From the line with "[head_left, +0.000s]" to the line with "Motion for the", retype every line exactly, including those two, and leave out the rest of the data below.

+++++

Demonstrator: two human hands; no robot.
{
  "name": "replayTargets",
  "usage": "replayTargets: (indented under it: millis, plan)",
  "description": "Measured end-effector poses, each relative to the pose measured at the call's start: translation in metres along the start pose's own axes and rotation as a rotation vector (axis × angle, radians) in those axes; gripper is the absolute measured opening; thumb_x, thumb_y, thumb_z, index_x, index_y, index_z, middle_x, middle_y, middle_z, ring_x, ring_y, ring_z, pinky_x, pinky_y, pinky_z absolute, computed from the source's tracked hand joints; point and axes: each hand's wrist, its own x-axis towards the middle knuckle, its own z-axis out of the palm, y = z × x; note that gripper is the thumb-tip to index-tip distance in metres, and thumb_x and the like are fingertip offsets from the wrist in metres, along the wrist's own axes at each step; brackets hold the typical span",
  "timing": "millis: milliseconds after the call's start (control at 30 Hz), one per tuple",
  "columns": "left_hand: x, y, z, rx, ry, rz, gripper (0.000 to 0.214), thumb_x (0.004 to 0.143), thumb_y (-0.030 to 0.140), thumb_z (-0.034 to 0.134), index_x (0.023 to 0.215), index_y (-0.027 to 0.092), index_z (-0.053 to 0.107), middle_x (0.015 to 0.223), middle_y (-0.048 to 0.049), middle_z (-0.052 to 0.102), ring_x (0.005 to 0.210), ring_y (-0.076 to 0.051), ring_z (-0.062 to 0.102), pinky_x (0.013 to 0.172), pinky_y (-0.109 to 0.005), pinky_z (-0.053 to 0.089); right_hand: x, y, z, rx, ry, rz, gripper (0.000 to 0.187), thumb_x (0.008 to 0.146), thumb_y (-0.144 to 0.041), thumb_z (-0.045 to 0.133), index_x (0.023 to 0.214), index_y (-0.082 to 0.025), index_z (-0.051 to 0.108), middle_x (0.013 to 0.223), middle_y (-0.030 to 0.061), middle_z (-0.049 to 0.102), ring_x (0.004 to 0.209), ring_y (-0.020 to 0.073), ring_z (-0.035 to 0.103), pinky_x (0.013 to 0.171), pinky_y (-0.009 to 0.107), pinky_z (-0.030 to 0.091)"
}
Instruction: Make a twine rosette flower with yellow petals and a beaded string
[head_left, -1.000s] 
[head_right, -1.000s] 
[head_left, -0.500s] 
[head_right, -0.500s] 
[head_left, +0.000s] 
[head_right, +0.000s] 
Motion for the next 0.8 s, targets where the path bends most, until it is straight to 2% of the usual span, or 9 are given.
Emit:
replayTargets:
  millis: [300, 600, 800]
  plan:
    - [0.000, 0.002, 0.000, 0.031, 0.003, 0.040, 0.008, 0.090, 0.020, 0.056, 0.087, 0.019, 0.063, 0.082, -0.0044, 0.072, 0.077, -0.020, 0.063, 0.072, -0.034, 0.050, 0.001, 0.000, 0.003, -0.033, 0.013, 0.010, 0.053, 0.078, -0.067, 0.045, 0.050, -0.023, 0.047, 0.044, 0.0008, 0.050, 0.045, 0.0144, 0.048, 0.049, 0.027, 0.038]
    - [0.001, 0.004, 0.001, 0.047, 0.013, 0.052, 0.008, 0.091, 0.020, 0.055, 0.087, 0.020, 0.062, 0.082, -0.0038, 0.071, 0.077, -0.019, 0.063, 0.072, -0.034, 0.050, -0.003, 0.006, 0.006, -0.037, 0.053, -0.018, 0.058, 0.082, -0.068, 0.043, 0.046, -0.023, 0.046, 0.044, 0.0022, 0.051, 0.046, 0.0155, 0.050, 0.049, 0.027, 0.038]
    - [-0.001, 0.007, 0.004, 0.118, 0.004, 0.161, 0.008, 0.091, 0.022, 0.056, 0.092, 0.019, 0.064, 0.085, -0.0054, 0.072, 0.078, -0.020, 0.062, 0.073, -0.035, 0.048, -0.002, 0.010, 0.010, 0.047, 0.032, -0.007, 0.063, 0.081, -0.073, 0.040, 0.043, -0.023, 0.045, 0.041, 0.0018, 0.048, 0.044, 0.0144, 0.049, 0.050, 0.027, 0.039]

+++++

Completed task -
[head_left, +0.000s] 
[head_right, +0.000s] 
Motion for the next 0.8 s, targets where the path bends most, until it is straight to 2% of the usual span, or 9 are given.

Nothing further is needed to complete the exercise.